#### [DIRECTIONS FOR THIS TASK]
In the entries below, which lines run from the one containing "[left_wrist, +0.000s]" to the one containing "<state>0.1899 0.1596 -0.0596"? Copy exactly those lines, ends included, and no others.
(GIVEN ENTRIES begins)
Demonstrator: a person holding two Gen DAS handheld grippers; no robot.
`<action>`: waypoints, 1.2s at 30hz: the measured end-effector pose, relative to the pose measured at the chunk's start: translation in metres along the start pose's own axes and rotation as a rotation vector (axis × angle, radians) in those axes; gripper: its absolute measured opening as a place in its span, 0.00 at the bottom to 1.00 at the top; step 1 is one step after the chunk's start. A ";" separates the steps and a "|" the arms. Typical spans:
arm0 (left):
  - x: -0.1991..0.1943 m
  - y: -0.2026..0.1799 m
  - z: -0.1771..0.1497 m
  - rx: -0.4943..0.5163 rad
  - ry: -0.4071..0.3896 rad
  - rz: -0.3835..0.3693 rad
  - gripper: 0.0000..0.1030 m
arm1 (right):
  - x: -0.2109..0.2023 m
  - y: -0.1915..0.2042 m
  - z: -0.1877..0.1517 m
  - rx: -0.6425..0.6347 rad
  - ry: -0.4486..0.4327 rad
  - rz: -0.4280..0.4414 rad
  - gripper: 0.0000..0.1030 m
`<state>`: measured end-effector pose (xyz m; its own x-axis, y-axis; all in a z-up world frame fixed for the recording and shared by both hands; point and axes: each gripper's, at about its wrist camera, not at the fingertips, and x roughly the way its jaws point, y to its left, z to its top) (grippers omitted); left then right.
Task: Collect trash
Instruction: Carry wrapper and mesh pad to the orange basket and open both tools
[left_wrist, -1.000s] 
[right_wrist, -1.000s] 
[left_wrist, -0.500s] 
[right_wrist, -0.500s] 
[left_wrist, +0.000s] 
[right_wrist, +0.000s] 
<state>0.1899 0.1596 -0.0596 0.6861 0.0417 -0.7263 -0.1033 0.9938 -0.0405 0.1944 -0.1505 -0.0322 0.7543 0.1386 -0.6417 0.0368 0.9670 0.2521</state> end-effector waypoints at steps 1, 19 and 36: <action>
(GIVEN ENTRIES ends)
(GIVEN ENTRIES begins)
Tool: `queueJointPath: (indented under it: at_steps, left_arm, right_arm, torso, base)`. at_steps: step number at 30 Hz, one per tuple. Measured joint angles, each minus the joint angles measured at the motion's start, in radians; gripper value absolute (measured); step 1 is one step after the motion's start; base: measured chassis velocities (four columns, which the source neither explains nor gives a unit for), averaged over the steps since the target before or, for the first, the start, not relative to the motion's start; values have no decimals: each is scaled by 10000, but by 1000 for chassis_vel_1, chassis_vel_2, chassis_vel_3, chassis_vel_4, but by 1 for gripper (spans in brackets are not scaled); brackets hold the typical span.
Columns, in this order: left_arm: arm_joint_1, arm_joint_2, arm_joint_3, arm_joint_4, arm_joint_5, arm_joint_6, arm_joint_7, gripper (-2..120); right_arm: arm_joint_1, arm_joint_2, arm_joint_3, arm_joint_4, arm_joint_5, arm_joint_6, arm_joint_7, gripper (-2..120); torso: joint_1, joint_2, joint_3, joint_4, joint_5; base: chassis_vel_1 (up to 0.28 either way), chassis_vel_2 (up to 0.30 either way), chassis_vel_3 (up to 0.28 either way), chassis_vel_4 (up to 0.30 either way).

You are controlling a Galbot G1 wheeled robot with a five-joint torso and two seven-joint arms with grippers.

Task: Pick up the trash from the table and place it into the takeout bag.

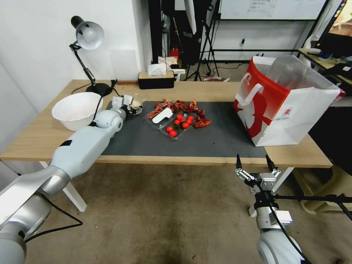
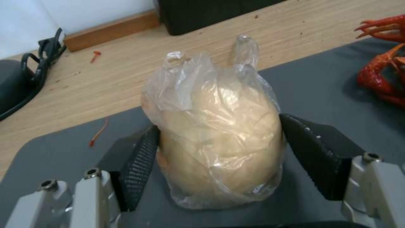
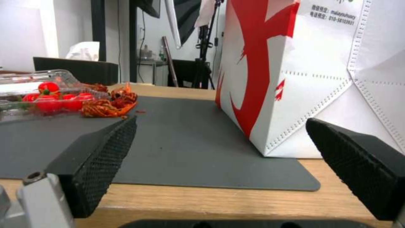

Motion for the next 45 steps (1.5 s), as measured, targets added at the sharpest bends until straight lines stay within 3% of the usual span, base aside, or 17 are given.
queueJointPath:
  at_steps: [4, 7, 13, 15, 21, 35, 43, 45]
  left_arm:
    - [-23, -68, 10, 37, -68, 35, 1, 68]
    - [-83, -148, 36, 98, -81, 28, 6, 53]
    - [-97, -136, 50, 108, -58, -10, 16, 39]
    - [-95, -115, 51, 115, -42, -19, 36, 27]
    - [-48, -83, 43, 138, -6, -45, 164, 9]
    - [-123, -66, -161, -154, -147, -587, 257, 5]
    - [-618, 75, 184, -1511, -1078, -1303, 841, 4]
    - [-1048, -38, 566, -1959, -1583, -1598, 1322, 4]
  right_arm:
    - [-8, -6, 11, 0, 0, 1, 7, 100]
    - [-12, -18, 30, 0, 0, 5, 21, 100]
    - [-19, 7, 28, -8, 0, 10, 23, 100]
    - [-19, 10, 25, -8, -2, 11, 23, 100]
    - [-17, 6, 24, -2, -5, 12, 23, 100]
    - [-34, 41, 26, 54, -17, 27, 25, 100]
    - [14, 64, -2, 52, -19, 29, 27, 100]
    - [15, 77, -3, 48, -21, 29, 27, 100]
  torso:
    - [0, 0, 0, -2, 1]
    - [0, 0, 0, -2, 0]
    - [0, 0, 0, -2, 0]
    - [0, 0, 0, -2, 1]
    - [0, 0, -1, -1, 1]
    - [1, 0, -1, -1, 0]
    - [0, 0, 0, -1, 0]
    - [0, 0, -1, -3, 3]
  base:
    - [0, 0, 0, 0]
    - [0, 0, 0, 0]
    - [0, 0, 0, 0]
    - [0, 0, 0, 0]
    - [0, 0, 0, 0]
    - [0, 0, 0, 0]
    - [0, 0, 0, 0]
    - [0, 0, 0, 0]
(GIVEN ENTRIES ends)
#### [ANSWER SECTION]
[left_wrist, +0.000s] 
[right_wrist, +0.000s] 
<state>0.1899 0.1596 -0.0596 0.6861 0.0417 -0.7263 -0.1033 0.9938 -0.0405 0.1944 -0.1505 -0.0322 0.7543 0.1386 -0.6417 0.0368 0.9670 0.2521</state> end-effector waypoints at steps 1, 19 and 36: <action>

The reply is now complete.